Sea una declaración de intenciones real o una pose retórica, lo cierto es que ni la Generalitat ni los partidos que la dominan han variado su hoja de ruta ni sus hirientes expresiones y que, todo lo más, las han adaptado a unos tiempos en los que creen tener otros caminos alternativos sin necesidad de incurrir en responsabilidades penales.

Si el separatismo se atrevió a desafiar a un bloque de PP, PSOE y C's; ¿cómo creer que no lo hace con un Gobierno de 84 diputados que le debe la presidencia?

Y si esto es así, se debe al Gobierno, cuya existencia ha dependido precisamente del lamentable respaldo interesado del nacionalismo. Es imposible creer que si éste se atrevió a desafiar a un sólido y mayoritario bloque constitucional compuesto por PP, PSOE y Ciudadanos; no lo va a hacer por otro sustentado en un Ejecutivo de solo 84 diputados asentado en las movedizas arenas del PdeCat, ERC o Bildu y deudor de un último partido, Podemos, que defiende medidas como el referéndum de autodeterminación que ya se celebró ilegalmente el pasado 1-O.

Blanquear, nunca

La tendencia de Sánchez a creer que la realidad se arregla, enmienda o desaparece por mostrar talante y lanzar buenas intenciones al viento no ayuda a creer en el resultado del encuentro y, mucho menos, a confiar en un repentino cambio de actitud, metas y medios del separatismo. Al contrario, parece más ayudar a blanquearle a éste, de modo que parezca que algo ha cambiado cuando en realidad sigue más vigente que nunca.
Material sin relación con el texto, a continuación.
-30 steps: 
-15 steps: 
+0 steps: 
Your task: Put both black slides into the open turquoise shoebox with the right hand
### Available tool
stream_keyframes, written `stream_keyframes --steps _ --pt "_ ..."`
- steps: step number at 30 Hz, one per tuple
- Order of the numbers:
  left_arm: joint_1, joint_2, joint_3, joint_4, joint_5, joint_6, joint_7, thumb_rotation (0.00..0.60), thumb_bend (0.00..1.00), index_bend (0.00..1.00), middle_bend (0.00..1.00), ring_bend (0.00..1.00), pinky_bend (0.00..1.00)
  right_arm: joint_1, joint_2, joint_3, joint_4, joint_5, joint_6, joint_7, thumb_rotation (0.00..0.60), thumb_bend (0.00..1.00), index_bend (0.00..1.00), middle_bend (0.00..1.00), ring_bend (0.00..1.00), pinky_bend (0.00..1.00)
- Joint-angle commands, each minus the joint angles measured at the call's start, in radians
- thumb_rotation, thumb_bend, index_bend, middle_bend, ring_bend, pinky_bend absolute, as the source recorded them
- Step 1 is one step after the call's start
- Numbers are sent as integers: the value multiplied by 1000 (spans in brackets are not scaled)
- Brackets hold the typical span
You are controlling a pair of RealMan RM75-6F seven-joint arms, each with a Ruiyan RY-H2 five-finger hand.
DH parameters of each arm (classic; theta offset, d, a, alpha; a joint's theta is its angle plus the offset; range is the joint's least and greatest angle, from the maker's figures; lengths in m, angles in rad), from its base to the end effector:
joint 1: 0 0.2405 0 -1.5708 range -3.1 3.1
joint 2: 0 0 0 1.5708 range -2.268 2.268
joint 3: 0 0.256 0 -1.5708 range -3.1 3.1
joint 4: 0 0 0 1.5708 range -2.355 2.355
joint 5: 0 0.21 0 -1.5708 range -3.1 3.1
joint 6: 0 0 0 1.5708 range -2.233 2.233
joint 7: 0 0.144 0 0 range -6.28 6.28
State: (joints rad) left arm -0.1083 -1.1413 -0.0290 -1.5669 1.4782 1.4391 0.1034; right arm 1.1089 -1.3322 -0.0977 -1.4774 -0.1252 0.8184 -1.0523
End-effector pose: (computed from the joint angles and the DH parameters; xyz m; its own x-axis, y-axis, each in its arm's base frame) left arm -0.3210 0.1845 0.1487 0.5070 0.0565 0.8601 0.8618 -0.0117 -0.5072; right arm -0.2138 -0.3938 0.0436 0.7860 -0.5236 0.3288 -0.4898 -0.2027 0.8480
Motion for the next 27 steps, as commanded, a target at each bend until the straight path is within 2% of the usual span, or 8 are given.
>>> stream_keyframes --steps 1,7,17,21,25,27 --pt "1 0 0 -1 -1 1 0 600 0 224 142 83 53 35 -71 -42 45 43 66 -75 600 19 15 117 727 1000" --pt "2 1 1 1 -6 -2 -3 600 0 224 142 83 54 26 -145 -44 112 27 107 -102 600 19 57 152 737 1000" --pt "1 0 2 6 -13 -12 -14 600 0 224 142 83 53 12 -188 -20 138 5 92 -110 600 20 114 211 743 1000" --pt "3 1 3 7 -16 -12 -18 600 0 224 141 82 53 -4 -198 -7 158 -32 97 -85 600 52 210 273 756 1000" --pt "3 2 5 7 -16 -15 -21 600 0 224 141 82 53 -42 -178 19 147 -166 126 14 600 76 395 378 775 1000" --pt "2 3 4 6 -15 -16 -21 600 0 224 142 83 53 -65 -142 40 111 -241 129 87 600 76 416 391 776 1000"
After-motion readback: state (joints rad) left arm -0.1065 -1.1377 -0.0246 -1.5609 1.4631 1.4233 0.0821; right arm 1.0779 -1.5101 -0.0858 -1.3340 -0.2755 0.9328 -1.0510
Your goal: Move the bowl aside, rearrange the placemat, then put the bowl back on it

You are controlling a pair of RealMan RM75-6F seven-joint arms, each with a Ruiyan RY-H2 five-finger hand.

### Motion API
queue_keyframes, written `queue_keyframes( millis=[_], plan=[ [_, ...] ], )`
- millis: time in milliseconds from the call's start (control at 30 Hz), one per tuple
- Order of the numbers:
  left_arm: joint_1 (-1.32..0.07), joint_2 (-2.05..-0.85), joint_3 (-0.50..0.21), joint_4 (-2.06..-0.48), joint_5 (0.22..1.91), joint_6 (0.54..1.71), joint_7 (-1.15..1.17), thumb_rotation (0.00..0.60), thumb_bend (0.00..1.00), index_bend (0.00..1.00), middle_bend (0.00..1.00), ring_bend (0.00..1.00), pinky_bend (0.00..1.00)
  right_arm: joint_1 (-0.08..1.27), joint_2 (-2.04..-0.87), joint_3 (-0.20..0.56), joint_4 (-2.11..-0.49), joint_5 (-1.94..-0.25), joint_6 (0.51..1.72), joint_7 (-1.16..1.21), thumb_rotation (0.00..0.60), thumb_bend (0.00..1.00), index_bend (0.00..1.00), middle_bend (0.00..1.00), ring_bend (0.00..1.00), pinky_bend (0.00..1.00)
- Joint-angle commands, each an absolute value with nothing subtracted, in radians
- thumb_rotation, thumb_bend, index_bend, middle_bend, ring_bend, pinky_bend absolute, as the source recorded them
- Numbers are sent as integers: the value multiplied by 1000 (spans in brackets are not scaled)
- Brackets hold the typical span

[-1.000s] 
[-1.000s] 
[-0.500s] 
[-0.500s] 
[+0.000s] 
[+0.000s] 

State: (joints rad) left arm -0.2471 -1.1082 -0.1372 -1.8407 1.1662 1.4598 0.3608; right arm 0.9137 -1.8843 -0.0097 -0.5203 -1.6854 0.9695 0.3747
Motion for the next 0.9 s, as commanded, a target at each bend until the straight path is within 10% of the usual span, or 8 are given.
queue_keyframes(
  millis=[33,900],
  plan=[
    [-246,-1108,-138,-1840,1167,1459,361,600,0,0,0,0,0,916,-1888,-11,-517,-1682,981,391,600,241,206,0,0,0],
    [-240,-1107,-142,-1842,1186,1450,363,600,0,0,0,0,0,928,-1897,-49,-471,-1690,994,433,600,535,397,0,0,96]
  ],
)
Su reafirmación parlamentaria de independencia, la apuesta por una nueva DUI si no le dan lo que pide, el infame boicot público a la Casa Real o la recuperación de todas las herramientas insitucionales que prepararon o promocionaron el Golpe, así lo atestiguan.

La batalla no es solo jurídico, desde luego. También es política, pero en el sentido opuesto al que sostiene ahora Moncloa

Es imposible disipar la sensación de que el independentismo no se va a cobrar, de alguna manera, la factura que Sánchez -y no España- le adeuda por haber llegado a La Moncloa con sus votos, y tampoco tiene especial mérito que el Gobierno niegue la mayor -su oposición a dejar cruzar las líneas rojas- si acepta, sin embargo, concesiones que no superen el límite: no es dadivoso cumplir y hacer cumplir la Constitución, sino una obligación innegociable de cualquier poder del Estado que, en el caso de que no quererse respetar, tampoco se podría. No está en manos de Sánchez, simplemente, dar todo lo que le pida nadie.

Pero sin embargo una postura equivocada o unas concesiones excesivas sí alimenta al nacionalismo, lo legitima de algún modo y además lo refuerza para lograr imponerse, de otra manera quizá menos rápida pero incluso más eficaz, pues tolerarlo contribuye a ampliar su base social hasta hacerla tan dominante como imparable en Cataluña.

Antes de su acceso a la presidencia, Sánchez era partidario de ampliar el 155 o de reforzar el delito de rebelión, y comparaba con razón a Torra con Le Pen. Desde que llegó con los votos separatistas, no ha dejado de coquetear con concesiones económicas y políticas pese a que lo único que ha cambiado en ese lapso de tiempo es su estatus político personal: de no ser ni diputado a ejercer el poder Ejecutivo.

La pugna con el nacionalismo es jurídica siempre porque se salta la legislación vigente, pero también es política, social e intelectual. A la segunda parte sí le ha dado importancia el Gobierno, pero en el sentido equivocado: no lo tiene que avalar presentando el conflicto como una consecuencia de la actitud del anterior Gobierno; sino como un asalto sistemático de las instituciones, la ley y la convivencia en Cataluña. Y no parece estar en ello con la suficiente intensidad al menos.